Required action –
What is the number of lines in the entries below that include the word "conveyor"? Provide the number only.

Working data –
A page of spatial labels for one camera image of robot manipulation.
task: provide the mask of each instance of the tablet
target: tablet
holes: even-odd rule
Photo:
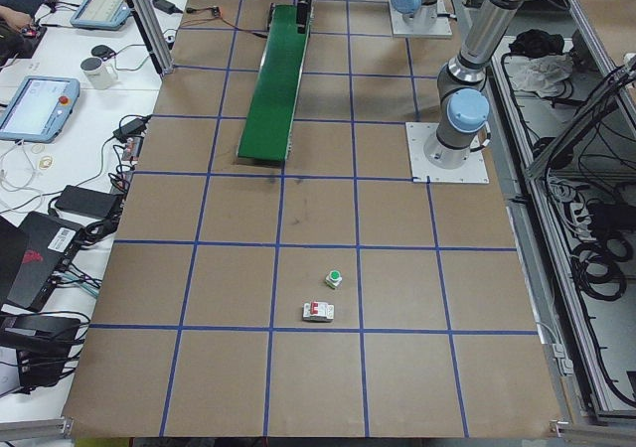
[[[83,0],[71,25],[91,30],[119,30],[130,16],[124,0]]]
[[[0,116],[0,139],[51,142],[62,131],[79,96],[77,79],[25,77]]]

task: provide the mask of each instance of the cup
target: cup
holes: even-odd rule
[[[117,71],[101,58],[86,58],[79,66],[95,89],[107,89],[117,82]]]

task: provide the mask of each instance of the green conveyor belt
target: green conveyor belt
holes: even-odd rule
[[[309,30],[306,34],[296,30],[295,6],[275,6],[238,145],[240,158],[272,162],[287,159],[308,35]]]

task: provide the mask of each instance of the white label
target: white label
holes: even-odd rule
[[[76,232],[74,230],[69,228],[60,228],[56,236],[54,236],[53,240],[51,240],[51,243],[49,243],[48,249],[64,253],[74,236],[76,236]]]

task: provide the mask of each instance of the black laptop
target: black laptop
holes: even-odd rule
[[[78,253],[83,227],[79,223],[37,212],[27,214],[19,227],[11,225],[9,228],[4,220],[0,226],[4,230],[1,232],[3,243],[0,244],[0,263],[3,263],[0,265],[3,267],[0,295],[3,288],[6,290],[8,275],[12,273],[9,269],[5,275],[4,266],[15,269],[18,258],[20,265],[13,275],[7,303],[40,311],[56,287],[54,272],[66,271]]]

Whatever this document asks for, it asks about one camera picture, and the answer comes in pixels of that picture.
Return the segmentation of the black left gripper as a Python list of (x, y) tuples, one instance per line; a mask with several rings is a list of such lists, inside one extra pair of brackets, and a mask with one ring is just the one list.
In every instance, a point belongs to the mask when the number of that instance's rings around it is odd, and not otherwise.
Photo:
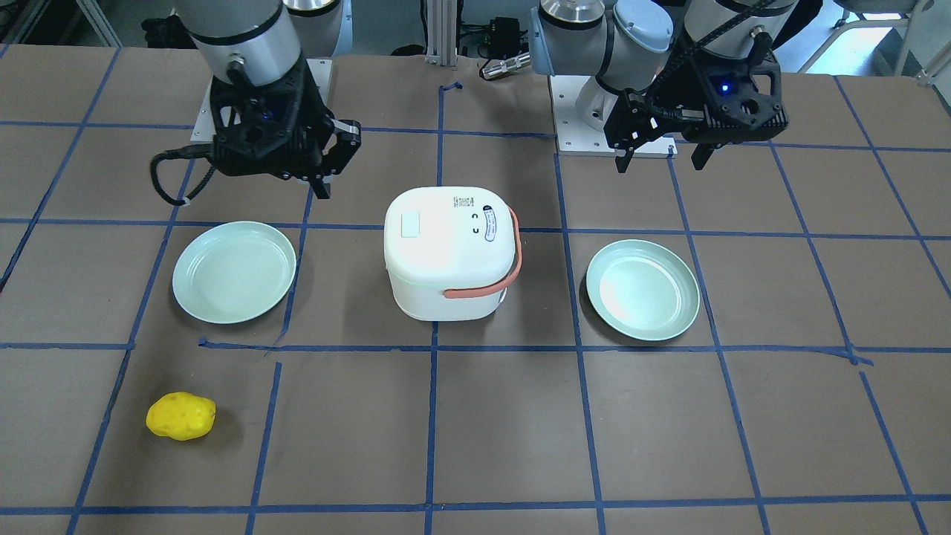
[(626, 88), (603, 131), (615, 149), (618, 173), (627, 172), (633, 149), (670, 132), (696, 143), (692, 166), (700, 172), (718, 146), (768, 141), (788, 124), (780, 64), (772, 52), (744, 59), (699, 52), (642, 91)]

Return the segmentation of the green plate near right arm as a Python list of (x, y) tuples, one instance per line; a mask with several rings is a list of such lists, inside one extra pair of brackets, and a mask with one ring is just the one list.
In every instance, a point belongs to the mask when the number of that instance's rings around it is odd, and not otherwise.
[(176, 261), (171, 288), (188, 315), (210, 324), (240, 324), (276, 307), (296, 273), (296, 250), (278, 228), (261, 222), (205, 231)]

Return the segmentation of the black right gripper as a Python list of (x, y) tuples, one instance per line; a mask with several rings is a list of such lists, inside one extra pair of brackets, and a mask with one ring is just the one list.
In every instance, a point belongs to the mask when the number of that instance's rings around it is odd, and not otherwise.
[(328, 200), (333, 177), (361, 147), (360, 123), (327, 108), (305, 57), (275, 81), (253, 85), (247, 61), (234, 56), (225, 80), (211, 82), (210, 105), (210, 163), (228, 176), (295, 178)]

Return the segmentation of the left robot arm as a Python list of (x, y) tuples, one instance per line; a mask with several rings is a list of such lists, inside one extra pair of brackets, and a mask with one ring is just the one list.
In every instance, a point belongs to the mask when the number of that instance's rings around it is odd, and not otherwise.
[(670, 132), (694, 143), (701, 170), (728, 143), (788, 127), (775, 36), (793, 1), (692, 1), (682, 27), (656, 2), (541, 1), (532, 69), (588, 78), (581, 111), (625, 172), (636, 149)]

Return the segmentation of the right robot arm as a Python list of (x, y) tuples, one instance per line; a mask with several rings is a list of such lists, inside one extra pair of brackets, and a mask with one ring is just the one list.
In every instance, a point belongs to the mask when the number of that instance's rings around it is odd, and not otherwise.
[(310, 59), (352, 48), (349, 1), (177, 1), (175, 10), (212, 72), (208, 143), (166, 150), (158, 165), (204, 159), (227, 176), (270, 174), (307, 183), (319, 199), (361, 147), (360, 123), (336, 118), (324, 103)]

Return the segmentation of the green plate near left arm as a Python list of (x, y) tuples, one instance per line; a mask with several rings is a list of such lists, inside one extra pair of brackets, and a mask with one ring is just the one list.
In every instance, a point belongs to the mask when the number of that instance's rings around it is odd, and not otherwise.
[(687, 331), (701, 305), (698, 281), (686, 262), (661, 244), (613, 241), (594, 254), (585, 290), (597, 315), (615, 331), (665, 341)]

Reply –
2